By leveraging big data and ML in traditional analytics tools, AIOps is able to automate some parts of IT operations and streamline other elements through insights gained from data. The aim is to reduce the time burden placed on IT ops teams by administrative and repetitive activities that are still vital to the operation of the larger enterprise.
AI-enabled Ops solutions are able to learn from the data that organizations produce about their day-to-day operations and transactions. In some cases, the tools can diagnose and correct issues using pre-programmed routines, such as restarting a server or blocking an IP address that seems to be attacking one of your servers. This approach provides a few advantages:
- It removes humans from many processes, only alerting when intervention is required. This means fewer operational personnel and lower costs.
- It integrates AIOps with other enterprise tools, such as DevOps or governance and security operations.
- It can detect trends and be proactive. For example, an AIOps tool can monitor an increase in errors logged by a switch and predict that it is about to fail.
AIOps is really an existing category of tools known as CloudOps and Ops tools, repurposed with AI subsystems. This is leading to a number of new capabilities, such as:
- Predictive failure detection: This is achieved by using ML to analyze the patterns of activity of similar servers and determine what has resulted in a failure in the past.
- Self-Healing: Upon spotting an issue with the cloud-based or on-premises component, the tool can take pre-preprogrammed corrective action, such as restarting a server or disconnecting from a bad network device. This should address 80 percent of ops tasks, now automated for all but the most critical issues.
- Connecting to remote components: The ability to connect into remote components, such as servers and networking devices both inside and outside of public clouds, is critical to an AIOps tool being effective.
- Customized views: Information dashboards and views should be configurable for specific roles and tasks to promote productivity.
- Engaging infrastructure concepts: This refers to the ability to gather operational data from storage, network, compute, data, applications, and security systems, and to both manage and repair them.
We can divide AIOps into four categories: Active, Passive, Homogeneous, and Heterogeneous:
Active refers to tools that are able to self-heal system issues discovered by the AIOps system. This proactive automation, where detected issues are automatically remediated, is where the full value of AIOps exists. Active AIOps allows enterprises to hire fewer ops engineers while increasing uptime significantly.
Passive AIOps can look, but not touch. They lack the ability to take corrective action on issues they detect. However, many passive AIOps providers partner with third-party tool providers to enable autonomous action. This approach typically requires some DIY engagement from IT organizations to implement.
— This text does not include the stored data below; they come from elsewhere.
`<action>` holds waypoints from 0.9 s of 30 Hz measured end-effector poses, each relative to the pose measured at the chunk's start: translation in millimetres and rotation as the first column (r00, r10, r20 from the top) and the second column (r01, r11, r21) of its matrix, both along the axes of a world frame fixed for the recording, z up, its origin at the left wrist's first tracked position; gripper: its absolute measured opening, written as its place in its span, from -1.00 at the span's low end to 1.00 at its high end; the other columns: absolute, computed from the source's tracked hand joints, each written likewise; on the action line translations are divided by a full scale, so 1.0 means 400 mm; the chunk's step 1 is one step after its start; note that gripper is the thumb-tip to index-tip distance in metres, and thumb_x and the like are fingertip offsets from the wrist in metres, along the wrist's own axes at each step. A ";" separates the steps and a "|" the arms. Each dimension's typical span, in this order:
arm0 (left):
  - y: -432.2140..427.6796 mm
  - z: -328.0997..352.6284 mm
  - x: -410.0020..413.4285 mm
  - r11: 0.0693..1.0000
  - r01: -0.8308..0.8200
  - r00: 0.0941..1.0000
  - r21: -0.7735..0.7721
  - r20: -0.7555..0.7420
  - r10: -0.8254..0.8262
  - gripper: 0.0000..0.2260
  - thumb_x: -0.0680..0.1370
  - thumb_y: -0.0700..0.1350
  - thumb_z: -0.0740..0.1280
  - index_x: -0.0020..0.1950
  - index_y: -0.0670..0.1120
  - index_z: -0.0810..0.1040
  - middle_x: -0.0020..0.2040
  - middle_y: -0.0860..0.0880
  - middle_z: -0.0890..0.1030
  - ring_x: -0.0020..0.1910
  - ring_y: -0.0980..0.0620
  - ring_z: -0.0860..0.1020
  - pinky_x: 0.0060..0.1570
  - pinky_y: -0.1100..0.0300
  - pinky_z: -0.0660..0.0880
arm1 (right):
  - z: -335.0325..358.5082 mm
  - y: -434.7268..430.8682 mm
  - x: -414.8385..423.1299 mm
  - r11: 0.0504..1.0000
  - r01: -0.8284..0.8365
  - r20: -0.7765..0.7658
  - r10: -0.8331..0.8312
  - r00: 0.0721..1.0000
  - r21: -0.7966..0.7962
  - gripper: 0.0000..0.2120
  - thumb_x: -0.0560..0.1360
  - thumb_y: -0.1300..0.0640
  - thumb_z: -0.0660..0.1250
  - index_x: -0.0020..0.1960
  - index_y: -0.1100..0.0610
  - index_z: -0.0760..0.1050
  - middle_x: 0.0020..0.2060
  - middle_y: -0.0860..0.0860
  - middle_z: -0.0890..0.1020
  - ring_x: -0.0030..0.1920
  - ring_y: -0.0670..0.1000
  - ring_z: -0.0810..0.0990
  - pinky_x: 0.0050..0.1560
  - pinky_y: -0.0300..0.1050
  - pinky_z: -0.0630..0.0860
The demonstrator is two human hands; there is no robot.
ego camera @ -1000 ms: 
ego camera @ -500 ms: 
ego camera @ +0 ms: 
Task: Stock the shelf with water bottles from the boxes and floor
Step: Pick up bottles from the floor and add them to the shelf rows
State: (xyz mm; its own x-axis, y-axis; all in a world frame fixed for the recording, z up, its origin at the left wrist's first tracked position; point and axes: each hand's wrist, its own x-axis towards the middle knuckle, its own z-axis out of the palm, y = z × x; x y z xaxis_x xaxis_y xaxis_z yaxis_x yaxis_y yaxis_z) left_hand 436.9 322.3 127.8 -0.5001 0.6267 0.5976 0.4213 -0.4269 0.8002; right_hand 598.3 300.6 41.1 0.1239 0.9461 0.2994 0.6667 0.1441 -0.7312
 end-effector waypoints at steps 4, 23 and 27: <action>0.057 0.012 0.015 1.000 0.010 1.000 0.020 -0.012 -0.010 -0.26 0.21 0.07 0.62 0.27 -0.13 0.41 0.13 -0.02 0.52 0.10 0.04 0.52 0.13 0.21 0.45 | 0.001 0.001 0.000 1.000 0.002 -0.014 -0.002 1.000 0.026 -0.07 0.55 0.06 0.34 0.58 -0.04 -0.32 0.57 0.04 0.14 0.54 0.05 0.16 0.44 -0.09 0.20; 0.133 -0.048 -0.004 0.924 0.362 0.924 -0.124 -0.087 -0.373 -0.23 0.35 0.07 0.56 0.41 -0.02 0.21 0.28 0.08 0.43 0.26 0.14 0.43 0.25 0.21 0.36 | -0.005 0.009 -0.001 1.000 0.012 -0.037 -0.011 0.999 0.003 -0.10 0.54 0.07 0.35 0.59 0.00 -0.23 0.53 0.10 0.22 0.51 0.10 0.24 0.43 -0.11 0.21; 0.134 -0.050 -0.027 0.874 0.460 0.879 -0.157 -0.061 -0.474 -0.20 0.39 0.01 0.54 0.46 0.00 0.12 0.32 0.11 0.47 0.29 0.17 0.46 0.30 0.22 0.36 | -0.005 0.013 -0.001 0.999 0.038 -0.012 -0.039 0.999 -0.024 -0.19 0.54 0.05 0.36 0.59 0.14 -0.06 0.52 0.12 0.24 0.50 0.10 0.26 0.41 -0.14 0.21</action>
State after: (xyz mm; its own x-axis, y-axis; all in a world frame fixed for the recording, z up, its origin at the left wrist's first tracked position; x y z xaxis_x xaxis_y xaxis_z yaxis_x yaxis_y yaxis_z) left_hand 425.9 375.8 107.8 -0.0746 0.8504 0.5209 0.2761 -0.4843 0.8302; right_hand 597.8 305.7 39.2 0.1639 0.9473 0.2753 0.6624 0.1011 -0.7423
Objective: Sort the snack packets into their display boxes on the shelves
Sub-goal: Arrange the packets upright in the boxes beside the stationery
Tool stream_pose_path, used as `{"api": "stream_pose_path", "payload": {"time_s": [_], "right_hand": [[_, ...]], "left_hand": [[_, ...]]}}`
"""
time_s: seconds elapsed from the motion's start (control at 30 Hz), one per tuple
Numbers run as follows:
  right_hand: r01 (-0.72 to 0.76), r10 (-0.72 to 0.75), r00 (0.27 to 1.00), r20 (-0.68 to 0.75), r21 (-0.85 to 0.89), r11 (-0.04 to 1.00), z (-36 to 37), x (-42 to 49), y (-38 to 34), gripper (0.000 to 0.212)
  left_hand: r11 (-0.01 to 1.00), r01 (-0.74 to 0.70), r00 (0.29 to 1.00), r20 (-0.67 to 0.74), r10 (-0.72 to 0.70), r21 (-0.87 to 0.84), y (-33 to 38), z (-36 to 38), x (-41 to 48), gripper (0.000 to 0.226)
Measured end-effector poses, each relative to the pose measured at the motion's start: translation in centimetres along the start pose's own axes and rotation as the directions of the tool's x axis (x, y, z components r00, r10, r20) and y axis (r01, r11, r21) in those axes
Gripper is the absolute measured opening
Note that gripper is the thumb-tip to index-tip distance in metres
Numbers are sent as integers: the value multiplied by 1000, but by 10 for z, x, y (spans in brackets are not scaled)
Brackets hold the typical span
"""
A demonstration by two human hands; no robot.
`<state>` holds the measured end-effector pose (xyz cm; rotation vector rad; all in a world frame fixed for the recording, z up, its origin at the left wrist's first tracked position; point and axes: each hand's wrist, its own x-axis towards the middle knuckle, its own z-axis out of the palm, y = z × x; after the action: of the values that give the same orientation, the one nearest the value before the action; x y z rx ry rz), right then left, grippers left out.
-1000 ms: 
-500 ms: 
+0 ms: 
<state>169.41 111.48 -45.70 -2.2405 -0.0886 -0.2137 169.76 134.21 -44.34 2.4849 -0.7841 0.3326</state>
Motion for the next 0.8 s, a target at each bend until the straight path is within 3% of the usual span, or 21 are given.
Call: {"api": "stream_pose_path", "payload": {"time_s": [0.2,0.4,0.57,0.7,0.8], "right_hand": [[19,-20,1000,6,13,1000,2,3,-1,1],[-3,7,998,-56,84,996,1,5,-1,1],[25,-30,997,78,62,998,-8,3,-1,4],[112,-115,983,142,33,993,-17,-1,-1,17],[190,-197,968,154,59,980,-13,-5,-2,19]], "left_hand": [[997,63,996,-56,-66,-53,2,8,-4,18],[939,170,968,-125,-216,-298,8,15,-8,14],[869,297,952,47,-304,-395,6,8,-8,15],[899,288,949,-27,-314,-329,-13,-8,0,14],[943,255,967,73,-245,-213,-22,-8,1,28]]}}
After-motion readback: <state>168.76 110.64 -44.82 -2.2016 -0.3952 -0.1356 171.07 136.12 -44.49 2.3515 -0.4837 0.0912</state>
Passive AIOps tools are largely data-oriented and spend their time gathering information from as many data points as they can connect to. They also provide real-time and analytics-based data analysis to enable impressive dashboards for operational professions.
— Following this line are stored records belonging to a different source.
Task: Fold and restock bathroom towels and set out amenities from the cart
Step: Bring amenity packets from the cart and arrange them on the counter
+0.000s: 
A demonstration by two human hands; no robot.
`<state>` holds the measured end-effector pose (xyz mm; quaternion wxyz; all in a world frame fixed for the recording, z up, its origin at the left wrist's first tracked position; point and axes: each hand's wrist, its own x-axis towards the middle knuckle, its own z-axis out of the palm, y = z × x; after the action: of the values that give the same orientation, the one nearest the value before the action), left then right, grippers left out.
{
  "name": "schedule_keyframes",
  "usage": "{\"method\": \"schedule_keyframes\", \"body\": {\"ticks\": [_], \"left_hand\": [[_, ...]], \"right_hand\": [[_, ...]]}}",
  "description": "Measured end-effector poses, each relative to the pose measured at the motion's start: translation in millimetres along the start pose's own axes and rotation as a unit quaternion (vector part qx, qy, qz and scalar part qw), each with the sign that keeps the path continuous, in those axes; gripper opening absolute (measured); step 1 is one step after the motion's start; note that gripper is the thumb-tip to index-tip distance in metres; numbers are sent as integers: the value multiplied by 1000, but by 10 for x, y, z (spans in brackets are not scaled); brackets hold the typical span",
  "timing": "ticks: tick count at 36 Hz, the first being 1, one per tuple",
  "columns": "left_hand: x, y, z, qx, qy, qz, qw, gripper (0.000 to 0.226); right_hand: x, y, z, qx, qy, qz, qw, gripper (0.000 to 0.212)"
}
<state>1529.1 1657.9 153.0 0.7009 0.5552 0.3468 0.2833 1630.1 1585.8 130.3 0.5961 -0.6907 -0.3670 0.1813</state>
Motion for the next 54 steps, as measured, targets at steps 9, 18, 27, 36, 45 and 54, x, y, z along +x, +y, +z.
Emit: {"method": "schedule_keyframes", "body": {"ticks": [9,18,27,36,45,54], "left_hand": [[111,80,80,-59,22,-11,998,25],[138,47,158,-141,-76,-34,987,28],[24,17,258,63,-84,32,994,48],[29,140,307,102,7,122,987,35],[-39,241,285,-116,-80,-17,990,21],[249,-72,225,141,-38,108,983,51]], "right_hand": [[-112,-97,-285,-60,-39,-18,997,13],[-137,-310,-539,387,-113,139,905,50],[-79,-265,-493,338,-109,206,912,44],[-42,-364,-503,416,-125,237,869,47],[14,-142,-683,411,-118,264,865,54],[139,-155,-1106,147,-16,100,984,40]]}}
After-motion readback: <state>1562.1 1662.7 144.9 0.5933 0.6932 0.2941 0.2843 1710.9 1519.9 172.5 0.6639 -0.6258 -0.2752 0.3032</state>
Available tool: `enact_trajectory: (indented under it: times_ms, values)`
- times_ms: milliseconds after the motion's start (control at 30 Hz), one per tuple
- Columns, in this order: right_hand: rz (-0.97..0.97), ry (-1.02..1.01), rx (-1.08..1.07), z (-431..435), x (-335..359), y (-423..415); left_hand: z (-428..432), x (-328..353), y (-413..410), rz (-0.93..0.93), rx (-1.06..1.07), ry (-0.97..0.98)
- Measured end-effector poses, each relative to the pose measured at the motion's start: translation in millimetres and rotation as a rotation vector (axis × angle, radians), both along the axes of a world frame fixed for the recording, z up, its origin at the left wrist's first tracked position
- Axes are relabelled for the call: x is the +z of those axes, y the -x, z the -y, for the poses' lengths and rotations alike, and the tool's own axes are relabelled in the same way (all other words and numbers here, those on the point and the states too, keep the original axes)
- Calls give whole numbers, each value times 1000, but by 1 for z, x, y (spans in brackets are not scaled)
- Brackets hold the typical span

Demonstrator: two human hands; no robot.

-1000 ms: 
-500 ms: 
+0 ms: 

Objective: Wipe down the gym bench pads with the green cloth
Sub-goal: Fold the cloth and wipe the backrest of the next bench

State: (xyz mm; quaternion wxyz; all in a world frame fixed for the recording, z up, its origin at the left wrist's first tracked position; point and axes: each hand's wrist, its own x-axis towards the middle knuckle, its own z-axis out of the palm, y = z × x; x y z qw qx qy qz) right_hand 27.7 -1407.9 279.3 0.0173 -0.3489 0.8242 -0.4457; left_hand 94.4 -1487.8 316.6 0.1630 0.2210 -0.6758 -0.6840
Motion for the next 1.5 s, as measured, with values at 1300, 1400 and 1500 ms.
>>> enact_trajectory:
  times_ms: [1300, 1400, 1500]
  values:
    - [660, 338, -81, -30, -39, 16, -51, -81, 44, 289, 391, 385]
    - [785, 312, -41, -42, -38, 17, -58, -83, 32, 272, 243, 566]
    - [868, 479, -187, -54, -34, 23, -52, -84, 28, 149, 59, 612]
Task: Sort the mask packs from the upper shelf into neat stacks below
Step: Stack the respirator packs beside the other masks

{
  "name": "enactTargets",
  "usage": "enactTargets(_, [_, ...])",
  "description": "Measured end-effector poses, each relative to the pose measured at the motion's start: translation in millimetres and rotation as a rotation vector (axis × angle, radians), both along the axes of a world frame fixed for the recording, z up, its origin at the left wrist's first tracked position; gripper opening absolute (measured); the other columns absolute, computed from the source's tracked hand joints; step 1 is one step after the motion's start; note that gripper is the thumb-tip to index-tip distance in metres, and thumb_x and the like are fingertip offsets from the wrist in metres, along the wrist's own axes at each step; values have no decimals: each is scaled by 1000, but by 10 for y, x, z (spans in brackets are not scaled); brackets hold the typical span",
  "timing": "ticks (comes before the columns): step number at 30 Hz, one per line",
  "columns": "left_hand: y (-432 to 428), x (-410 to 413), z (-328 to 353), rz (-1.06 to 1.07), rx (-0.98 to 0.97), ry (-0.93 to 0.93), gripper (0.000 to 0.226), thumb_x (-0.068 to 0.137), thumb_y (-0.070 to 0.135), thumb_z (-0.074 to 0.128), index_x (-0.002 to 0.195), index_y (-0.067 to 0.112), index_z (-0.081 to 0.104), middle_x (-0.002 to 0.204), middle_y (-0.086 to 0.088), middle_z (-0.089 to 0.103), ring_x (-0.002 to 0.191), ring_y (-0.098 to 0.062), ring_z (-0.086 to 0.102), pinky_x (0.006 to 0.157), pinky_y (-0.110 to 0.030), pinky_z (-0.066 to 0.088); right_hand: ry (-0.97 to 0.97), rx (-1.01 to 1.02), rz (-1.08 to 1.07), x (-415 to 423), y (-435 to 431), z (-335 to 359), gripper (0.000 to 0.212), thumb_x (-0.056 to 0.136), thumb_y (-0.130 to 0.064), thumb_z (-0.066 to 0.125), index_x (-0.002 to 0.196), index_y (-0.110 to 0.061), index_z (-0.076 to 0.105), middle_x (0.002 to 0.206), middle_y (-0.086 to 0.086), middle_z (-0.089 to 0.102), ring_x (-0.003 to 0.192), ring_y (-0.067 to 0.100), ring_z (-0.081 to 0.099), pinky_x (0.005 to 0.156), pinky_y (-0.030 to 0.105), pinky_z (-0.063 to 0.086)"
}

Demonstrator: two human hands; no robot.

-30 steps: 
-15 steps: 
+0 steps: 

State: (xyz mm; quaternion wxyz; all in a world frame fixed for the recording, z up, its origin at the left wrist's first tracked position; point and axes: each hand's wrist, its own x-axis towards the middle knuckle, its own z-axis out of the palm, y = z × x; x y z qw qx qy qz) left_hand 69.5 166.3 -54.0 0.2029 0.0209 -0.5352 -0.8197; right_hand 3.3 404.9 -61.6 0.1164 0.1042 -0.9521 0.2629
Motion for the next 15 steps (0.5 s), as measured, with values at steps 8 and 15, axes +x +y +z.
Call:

These AIOps tools live on a single platform, for example employing AI resources native to a single cloud provider like Amazon AWS or Microsoft Azure. While the tool can manage services such as storage, data, and compute, it can only do so on that one provider’s platform. This can impair effective operational management for those servicing a hybrid or multi-cloud deployment.
Most AIOps tools are heterogeneous, meaning that they are able to monitor and manage a variety of different cloud brands, as well as native systems operating within the cloud providers. Moreover, these AIOps tools can manage traditional on-premises systems and even mainframes, as well as IoT and edge-based computing environments.
AIOps creates opportunities for efficiency and automation that will reduce costs for businesses and free up time for IT Operations to invest elsewhere, in more valuable activities. As the field evolves, so too will the tools, innovating and developing new abilities and consolidating existing capabilities into core services.